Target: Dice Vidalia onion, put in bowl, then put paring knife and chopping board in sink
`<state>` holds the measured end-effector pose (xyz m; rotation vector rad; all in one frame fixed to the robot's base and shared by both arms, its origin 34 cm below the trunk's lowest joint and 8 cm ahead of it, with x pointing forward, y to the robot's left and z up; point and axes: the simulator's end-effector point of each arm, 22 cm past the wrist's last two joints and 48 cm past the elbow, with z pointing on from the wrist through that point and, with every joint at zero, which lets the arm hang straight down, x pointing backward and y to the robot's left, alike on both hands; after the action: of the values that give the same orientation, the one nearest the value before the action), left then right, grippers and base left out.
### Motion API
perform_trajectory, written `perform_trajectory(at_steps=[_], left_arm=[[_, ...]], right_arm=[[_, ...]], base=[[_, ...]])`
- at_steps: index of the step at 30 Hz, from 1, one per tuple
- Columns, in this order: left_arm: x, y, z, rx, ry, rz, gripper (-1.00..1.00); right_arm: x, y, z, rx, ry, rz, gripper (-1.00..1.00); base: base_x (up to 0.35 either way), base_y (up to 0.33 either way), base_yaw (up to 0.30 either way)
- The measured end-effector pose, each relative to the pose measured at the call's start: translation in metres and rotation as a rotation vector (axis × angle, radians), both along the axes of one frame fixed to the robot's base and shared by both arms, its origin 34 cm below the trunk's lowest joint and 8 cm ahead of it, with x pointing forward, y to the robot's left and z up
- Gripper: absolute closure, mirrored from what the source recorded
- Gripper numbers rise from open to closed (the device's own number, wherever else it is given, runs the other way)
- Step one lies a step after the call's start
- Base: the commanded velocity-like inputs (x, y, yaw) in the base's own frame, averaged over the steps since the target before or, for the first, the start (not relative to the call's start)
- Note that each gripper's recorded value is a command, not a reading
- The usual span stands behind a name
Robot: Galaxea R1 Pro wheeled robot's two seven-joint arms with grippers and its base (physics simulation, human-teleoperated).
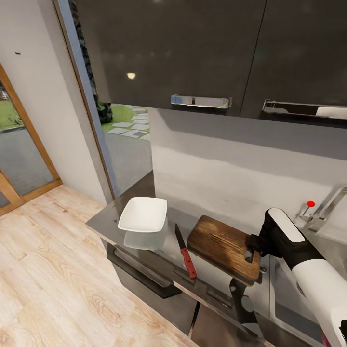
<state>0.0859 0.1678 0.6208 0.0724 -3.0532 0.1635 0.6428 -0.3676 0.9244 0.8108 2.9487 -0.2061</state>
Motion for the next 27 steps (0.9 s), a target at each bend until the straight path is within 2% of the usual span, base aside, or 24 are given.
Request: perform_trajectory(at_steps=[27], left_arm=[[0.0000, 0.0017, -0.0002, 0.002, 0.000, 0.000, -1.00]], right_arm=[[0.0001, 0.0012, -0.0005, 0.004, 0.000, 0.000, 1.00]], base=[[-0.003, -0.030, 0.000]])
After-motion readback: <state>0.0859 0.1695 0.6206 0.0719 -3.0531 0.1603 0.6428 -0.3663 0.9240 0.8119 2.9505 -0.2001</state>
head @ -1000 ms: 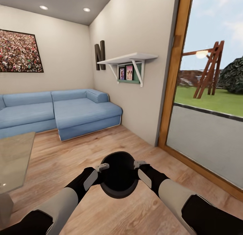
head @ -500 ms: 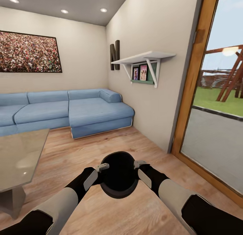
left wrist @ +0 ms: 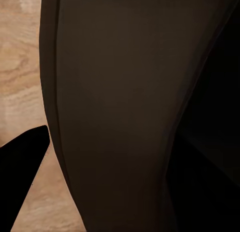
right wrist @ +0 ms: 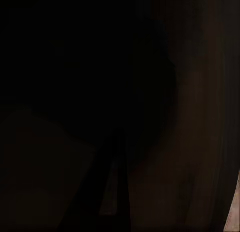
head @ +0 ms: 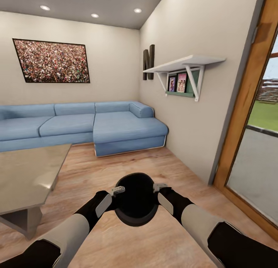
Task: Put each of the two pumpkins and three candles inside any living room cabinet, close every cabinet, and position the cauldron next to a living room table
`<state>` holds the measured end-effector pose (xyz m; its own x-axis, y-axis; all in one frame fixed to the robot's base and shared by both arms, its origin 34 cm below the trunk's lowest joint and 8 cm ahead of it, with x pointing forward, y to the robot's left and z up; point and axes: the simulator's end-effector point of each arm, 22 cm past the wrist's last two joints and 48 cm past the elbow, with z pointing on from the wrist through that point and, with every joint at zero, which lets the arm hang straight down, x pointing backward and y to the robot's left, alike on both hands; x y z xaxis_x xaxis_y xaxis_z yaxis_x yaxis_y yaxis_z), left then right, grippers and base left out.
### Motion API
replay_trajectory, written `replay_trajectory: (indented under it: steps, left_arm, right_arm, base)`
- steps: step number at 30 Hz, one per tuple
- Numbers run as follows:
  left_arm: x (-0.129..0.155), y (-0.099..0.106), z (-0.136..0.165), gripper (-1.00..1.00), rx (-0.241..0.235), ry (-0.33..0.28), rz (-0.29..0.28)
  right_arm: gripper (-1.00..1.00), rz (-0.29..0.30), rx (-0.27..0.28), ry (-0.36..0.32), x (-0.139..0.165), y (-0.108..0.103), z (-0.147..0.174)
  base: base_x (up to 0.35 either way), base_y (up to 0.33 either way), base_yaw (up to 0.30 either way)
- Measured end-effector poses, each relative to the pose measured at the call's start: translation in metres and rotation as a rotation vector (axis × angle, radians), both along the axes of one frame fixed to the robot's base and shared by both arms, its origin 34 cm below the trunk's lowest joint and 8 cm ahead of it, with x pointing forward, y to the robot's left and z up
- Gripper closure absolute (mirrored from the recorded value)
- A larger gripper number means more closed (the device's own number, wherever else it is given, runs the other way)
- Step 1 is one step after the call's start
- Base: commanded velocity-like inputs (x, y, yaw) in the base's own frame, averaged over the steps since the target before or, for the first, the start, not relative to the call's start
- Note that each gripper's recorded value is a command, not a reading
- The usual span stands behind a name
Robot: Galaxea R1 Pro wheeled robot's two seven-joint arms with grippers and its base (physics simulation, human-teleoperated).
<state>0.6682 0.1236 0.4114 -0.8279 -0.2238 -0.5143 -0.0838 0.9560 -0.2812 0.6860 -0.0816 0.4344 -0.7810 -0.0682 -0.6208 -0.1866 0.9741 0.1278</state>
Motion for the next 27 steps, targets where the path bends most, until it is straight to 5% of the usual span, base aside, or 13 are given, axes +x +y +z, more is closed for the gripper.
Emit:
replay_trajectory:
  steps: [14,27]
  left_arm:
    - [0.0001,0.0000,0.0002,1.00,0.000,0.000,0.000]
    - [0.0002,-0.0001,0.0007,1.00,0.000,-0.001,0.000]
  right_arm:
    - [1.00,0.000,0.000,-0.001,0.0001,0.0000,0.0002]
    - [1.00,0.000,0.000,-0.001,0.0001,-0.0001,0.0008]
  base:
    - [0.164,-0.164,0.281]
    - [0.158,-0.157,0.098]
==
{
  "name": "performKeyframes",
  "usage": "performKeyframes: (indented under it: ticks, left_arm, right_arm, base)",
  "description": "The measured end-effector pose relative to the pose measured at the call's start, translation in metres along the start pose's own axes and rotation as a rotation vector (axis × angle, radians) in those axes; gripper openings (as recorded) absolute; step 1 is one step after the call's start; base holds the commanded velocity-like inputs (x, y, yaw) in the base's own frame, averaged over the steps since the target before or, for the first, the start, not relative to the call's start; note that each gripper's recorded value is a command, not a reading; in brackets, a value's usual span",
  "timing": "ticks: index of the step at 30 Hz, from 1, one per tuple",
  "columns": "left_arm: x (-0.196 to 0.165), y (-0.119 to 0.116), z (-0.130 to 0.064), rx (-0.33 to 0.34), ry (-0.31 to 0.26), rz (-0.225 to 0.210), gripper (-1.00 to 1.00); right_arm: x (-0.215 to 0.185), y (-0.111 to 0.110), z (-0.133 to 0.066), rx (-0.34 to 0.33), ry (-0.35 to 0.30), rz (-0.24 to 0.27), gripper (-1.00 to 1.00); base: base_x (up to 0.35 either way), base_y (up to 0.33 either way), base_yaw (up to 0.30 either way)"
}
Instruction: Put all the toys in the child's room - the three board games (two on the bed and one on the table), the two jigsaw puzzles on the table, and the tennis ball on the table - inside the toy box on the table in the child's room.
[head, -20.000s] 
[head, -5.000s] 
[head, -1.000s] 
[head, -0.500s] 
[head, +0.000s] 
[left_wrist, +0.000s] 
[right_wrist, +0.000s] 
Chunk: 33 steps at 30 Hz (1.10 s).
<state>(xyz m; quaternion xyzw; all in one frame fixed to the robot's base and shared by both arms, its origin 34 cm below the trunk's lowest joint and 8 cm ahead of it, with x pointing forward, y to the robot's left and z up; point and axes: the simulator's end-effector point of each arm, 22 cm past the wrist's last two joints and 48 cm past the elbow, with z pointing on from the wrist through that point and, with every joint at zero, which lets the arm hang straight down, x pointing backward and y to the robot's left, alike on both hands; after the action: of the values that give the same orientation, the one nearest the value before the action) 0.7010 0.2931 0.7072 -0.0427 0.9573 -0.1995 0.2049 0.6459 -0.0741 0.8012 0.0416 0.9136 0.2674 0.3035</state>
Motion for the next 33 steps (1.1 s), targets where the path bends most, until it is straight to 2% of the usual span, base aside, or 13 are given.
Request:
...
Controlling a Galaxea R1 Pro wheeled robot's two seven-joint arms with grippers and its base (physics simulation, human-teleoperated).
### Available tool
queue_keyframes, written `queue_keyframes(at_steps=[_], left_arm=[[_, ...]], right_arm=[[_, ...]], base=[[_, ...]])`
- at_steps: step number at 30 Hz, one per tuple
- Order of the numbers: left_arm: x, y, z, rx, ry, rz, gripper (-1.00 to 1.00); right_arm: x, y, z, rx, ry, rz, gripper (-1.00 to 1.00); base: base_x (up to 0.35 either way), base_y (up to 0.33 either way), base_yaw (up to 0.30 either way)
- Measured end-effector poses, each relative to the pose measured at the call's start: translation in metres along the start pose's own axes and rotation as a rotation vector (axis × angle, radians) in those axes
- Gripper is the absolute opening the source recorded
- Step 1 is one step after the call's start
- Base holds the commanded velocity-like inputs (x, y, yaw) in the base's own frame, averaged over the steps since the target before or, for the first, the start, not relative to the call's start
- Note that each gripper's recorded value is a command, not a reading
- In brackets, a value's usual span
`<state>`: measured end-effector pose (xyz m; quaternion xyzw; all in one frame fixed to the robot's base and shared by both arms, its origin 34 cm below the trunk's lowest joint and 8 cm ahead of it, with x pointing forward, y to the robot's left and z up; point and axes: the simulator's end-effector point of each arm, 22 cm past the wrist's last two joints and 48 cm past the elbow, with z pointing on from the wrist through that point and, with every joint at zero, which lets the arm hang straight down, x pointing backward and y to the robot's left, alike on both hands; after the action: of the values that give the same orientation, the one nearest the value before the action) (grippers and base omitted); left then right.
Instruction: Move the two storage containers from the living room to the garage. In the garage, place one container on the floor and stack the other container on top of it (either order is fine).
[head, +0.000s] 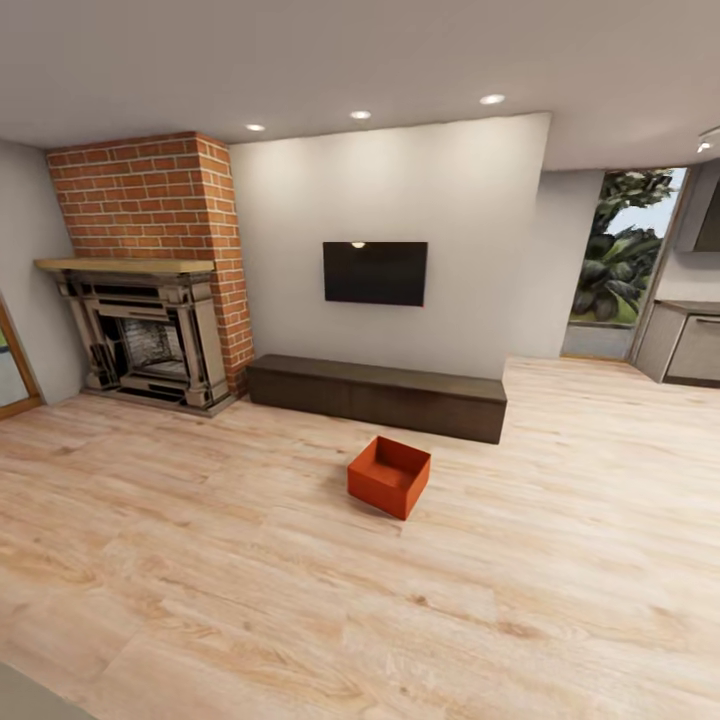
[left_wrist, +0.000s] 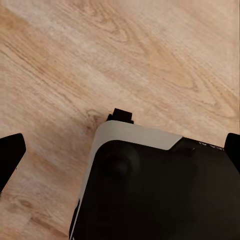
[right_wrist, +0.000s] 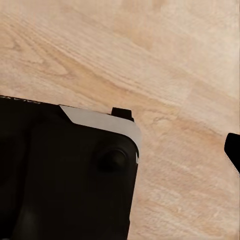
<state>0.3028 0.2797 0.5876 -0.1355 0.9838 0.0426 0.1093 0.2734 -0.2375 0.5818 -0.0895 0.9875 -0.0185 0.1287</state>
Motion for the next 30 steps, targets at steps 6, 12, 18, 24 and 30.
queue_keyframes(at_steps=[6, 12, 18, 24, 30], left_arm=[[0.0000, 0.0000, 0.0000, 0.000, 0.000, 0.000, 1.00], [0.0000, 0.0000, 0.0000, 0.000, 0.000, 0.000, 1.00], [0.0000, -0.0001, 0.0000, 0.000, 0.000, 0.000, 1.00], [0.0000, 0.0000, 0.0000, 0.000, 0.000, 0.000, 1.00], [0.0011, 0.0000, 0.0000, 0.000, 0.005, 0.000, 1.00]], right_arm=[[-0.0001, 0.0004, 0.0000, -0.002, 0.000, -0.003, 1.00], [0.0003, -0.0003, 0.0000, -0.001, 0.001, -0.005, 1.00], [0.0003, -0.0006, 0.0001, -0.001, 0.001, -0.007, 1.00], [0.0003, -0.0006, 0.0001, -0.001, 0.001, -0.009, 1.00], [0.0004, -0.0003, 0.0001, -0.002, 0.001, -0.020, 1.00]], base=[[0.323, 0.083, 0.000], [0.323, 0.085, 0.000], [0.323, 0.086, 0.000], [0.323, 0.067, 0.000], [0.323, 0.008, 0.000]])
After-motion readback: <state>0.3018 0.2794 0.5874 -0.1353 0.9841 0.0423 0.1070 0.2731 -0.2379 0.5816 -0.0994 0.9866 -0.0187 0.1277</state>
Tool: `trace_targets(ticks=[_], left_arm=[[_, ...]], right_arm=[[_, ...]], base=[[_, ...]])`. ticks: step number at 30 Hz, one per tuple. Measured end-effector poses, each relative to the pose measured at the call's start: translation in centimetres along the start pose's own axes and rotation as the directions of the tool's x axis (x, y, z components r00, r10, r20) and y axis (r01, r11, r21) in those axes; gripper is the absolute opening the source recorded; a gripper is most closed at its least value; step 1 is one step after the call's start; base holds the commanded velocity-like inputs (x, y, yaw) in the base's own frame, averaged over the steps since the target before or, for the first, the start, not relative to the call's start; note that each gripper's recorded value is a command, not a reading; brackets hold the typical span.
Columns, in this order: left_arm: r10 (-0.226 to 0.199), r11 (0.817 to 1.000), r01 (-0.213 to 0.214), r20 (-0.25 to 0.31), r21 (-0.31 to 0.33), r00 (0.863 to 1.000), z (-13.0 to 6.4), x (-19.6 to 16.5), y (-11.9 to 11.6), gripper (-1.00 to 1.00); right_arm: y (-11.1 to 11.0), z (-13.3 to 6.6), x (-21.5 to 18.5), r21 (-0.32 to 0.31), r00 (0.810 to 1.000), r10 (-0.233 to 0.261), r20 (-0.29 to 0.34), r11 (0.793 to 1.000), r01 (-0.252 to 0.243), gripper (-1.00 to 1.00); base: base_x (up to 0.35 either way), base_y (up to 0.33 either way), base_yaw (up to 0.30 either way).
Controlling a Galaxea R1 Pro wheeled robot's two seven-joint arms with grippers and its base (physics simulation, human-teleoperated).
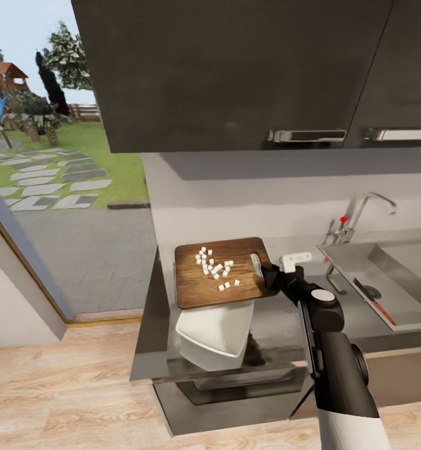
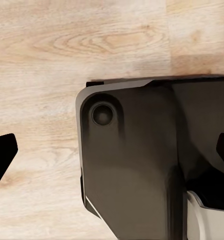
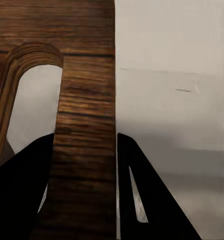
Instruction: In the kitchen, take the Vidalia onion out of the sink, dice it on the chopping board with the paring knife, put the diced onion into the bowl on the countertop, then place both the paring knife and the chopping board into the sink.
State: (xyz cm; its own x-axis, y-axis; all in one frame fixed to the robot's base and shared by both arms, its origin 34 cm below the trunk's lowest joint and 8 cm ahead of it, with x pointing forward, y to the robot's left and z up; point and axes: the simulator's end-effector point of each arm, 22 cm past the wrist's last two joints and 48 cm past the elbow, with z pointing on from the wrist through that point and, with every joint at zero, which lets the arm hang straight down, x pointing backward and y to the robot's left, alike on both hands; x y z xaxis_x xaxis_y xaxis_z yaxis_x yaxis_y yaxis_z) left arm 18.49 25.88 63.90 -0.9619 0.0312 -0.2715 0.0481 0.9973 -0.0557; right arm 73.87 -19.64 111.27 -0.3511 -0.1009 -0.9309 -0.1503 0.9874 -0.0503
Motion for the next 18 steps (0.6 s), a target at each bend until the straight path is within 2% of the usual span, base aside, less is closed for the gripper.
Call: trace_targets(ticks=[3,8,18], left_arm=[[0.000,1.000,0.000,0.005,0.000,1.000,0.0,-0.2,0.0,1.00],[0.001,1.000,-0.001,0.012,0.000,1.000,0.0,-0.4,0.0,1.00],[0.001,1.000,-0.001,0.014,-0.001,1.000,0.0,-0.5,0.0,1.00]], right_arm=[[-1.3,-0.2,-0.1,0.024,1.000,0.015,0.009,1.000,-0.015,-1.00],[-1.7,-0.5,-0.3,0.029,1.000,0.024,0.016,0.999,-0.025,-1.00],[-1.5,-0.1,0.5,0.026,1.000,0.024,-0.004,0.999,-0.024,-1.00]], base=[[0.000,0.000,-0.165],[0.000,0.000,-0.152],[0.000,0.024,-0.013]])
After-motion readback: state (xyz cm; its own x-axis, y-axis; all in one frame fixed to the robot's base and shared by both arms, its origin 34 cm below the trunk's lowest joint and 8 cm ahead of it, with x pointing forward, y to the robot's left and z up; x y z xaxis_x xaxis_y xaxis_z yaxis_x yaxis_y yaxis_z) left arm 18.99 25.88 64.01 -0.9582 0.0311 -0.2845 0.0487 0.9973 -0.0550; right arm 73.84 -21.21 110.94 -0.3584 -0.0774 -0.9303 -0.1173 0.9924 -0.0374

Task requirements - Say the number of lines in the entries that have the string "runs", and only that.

Answer space - 2